Nature of Low-Lying Excited States in H-Aggregated Perylene Bisimide Dyes: Results of TD-LRC-DFT and the Mixed Exciton Model

Abstract

We characterize the nature of the low-lying excited states in H-aggregated perylene bisimide (PBI) dyes in terms of the recently proposed long-range-corrected density functional theory (LRC-DFT) and the mixed intramolecular Frenkel exciton (FE) and the intermolecular charge-transfer exciton (CTE) model. The singlet vertical excitation energies of H-aggregated PBI dimers and multimers are theoretically evaluated by considering the aggregation details. It is found that the dimer absorption follows closely the spectra of PBI aggregates in solution and demonstrates strong mixing of two kinds of excitons. The experimentally observed low-energy absorption peak near 2.3 eV should not be a pure CT state but a mixed excitonic state. To model the electronic excitations of H-aggregated PBI multichromophoric oligomers, we adopt a mixed FE-CTE model Hamiltonian, whose microscopic parameters are determined from LRC-DFT/TD-LRC-DFT calculations performed on an individual chromophore or a chromophore pair.
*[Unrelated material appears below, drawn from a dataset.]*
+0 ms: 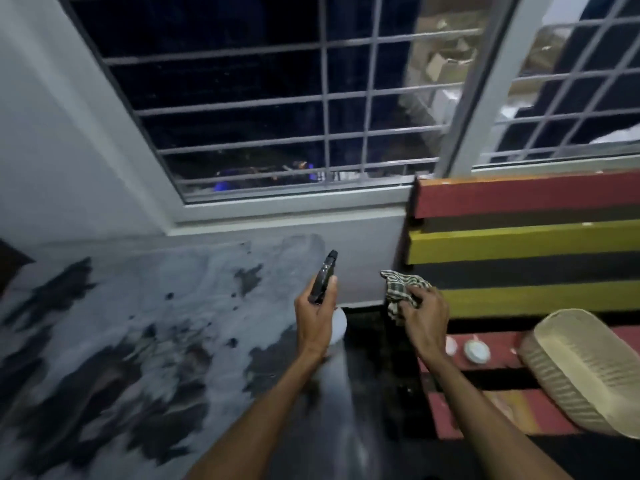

By involving four to five PBI chromophores, we have succeeded in reproducing the experimental trends of optical properties in PBI stacking, such as the large blue shift of the absorption band, the mixed FE-CTE nature of the low-energy absorption bands, and the large Stokes shift of emission spectra. The long-range correction on DFT exchange-correlation energy functionals is crucial to correctly evaluate the photophysical characteristics of pi-pi stacks.